Jak dodała, pamięta, gdy wówczas zbierane były nazwiska. „Podpisywałam, że ja też tam chcę być (startować). Wiele osób się tam podpisało” - relacjonowała.
Rotnicka pytana przez PAP, co mogło wpłynąć na decyzję Romana Giertycha o starcie do Senatu właśnie z okręgu obejmującego powiat poznański powiedziała, że nie wie, bo Giertych nie jest szczególnie z Wielkopolską związany.

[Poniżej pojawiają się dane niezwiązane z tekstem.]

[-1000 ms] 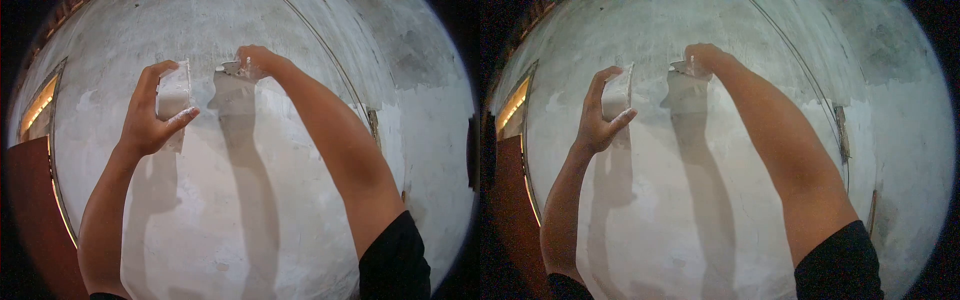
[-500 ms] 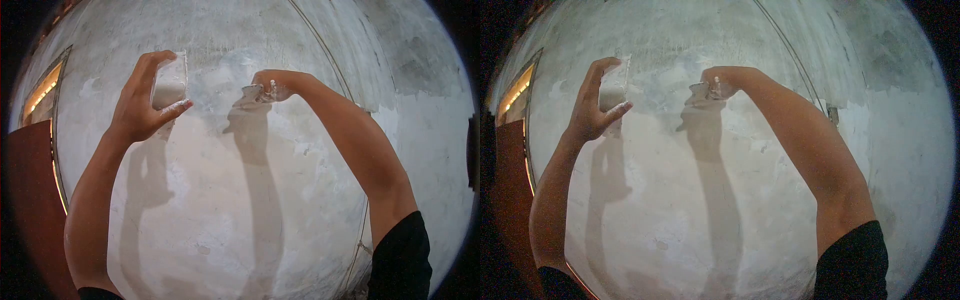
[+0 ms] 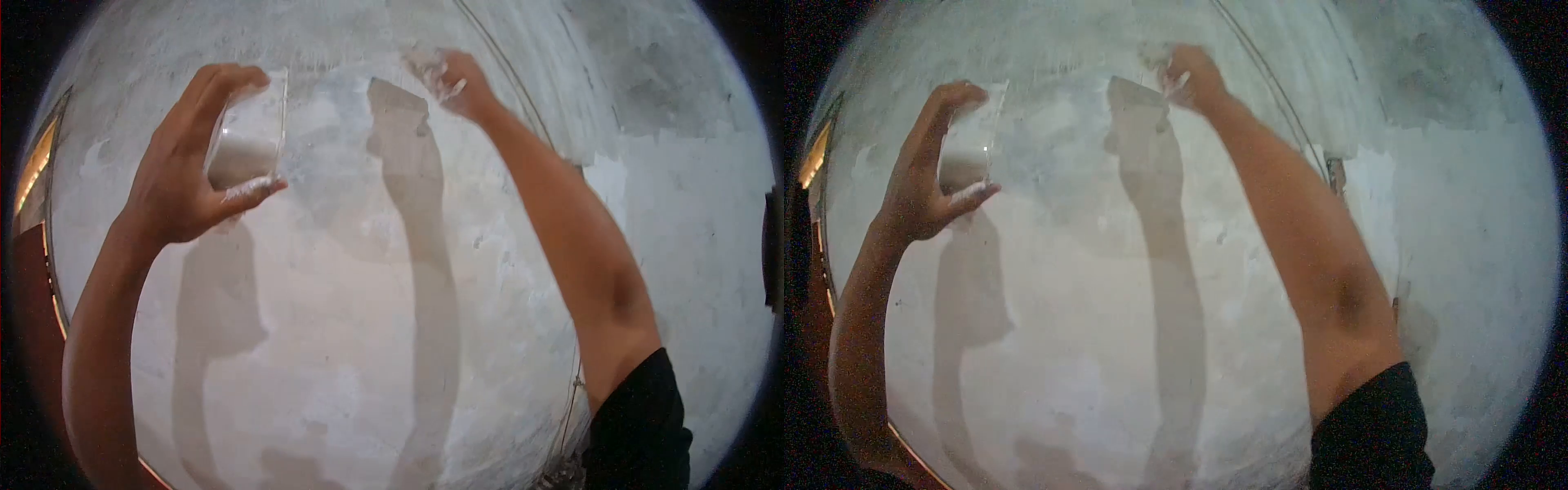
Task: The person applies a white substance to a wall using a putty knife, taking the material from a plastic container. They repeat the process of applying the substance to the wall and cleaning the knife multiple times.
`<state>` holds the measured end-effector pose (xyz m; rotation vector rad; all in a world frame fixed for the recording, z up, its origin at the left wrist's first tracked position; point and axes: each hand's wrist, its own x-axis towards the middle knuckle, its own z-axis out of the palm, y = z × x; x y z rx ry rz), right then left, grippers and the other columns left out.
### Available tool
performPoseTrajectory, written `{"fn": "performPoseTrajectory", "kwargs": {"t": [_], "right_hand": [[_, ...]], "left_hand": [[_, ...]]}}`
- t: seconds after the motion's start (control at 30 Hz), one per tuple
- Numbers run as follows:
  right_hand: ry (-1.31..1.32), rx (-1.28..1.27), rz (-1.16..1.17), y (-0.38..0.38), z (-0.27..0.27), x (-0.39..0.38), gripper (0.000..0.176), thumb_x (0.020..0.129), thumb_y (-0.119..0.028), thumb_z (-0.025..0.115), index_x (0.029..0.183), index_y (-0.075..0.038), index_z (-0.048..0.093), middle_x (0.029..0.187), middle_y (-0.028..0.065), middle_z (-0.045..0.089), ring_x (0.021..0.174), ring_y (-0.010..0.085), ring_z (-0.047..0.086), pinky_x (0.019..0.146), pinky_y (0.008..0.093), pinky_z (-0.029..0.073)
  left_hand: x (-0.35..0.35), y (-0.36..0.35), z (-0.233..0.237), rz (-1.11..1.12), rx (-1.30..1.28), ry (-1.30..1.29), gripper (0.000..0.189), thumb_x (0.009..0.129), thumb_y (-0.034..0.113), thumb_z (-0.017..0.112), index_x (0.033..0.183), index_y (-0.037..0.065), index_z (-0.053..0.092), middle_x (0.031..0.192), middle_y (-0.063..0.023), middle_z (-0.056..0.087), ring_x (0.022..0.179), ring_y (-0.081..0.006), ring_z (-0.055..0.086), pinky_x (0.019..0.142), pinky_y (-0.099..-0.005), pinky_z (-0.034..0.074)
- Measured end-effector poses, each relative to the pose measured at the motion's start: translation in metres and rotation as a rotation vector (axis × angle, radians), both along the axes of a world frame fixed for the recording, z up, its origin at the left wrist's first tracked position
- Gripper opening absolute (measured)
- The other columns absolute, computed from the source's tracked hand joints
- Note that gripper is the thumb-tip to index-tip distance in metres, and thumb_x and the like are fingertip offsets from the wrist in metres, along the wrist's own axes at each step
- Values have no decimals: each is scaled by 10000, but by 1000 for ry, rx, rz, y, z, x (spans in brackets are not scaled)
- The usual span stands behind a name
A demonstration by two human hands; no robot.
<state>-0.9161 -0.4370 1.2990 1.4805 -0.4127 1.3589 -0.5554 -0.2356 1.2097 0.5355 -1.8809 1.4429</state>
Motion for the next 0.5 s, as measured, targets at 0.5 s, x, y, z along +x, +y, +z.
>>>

„To mogą być różne rzeczy. Nie wiem, co kierowało Giertychem w tej materii, nie jestem psychologiem. Nie znam go właściwie bliżej, oprócz tego, że wiem kim on jest, także trudno mi powiedzieć i nie umiem tego ocenić, to już sprawy osobiste. W każdym razie z działalności na terenie Poznania i okolicy w ogóle nie jest znany, żeby cokolwiek tutaj robił. Jedyne co, to jest znany jako osoba, która jest czasami kontrowersyjna i z działalności politycznej ogólnopolskiej” - powiedziała senator.
Jak dodała, mimo, iż Giertych podkreśla, że urodził w podpoznańskim Kórniku, to "on jest traktowany jako osoba z Warszawy”.

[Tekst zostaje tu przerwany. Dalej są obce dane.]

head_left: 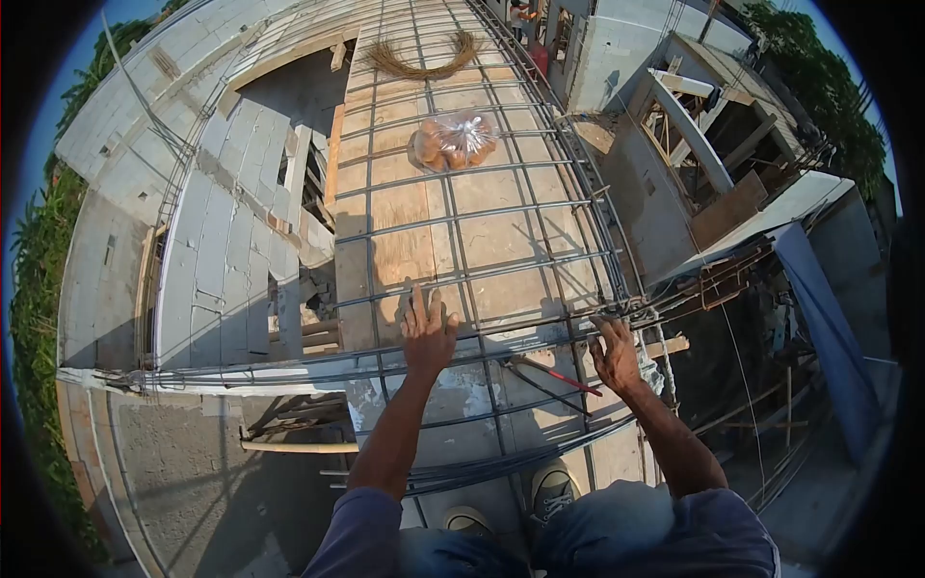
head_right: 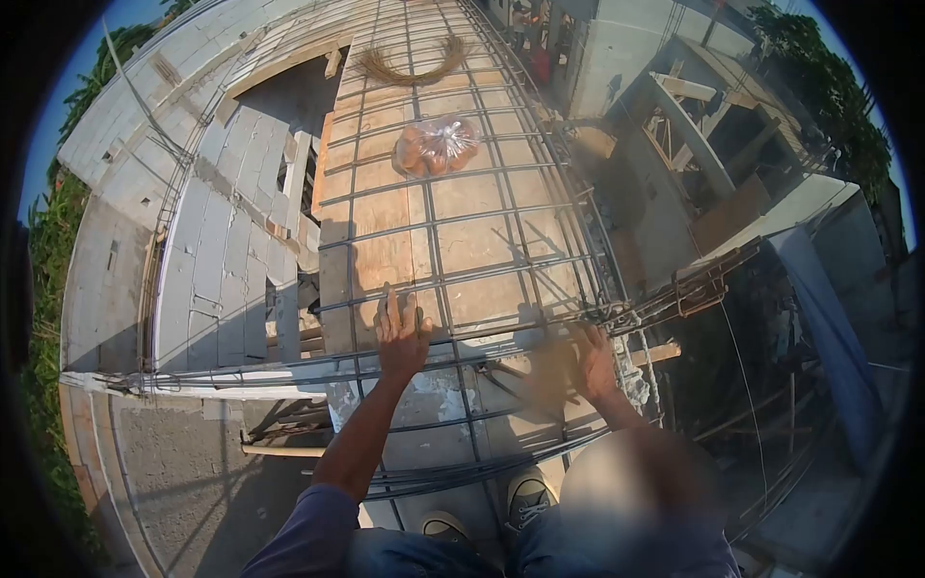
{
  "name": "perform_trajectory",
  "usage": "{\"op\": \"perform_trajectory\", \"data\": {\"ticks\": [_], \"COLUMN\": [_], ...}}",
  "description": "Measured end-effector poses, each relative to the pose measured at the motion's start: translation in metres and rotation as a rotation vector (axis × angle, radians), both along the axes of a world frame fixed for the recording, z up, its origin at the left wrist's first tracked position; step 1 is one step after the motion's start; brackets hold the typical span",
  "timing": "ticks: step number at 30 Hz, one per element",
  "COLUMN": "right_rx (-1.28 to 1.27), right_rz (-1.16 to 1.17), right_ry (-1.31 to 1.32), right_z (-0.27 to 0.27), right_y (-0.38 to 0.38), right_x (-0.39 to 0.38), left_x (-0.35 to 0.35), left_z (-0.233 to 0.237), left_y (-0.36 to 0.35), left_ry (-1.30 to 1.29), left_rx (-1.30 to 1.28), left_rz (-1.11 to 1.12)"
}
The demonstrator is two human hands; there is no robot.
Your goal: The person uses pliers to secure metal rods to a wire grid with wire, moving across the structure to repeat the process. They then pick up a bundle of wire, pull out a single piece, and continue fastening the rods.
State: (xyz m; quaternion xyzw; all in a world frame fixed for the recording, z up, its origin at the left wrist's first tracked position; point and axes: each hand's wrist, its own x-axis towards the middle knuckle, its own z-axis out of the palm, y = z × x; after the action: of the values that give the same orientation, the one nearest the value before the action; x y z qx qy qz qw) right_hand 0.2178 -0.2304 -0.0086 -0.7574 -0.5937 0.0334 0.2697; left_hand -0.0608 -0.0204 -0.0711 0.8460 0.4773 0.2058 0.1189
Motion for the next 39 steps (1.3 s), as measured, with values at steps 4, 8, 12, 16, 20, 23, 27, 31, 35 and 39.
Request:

Rotnicka zaznaczyła, że każdy, kto zechce wystartować w wyborach do parlamentu ma do tego prawo. "Jeżeli chodzi o Senat to jest sprawa o tyle prostsza, że jest to jednoosobowa deklaracja - bo mamy jednoosobowe okręgi. Więc jeżeli Giertych założy swój komitet wyborczy, to ma prawo wystartować w Wielkopolsce, czy w okręgu łódzkim, czy gdziekolwiek - tam gdzie sobie zażyczy, to jest jego sprawa” - zauważyła.
Senator pytana, czy start w wyborach rozważałaby również, gdyby nie uzyskała poparcia własnej partii, powiedziała PAP: „jest też przecież taka możliwość, że partia może mnie nie wystawić, ale ja mogę wystartować, prawda? I ten element też rozważam. Zobaczymy”.
Szef struktur PO w Wielkopolsce poseł Rafał Grupiński powiedział we wtorek PAP, że nie ma jeszcze ustaleń paktu senackiego pomiędzy wszystkimi podmiotami, które negocjują rozkład sił w poszczególnych okręgach wyborczych do Senatu. Jak dodał, wszystkie spekulacje są w związki z tym przedwczesne.
„Mecenas Roman Giertych ogłosił chęć startu z okręgu obejmującego powiat poznański, ale ustalenia w ramach paktu senackiego nadal nie zapadły. Zarówno pani senator Rotnicka, jak i inni kandydaci, muszą poczekać na koniec negocjacji” – podkreślił Grupiński.
Dodał, że „każdy może wyrazić swoje życzenie, także publicznie, gdzie chciałby startować, w jakiej roli, ale to jest trochę wyprzedzanie decyzji”.
Grupiński komentując deklaracje senator Rotnickiej, że zamierza startować w wyborach do Senatu powiedział PAP, że „nikt nie powinien podejmować takich decyzji w pojedynkę, jeśli jest członkiem partii”.
„Także pani senator powinna poczekać na finisz niełatwych negocjacji i na rozstrzygnięcia. Nie widzę powodu, by przedstawiciel którejkolwiek z partii, które w tej chwili negocjują sam się ogłaszał, że wystartuje” – podkreślił Grupiński.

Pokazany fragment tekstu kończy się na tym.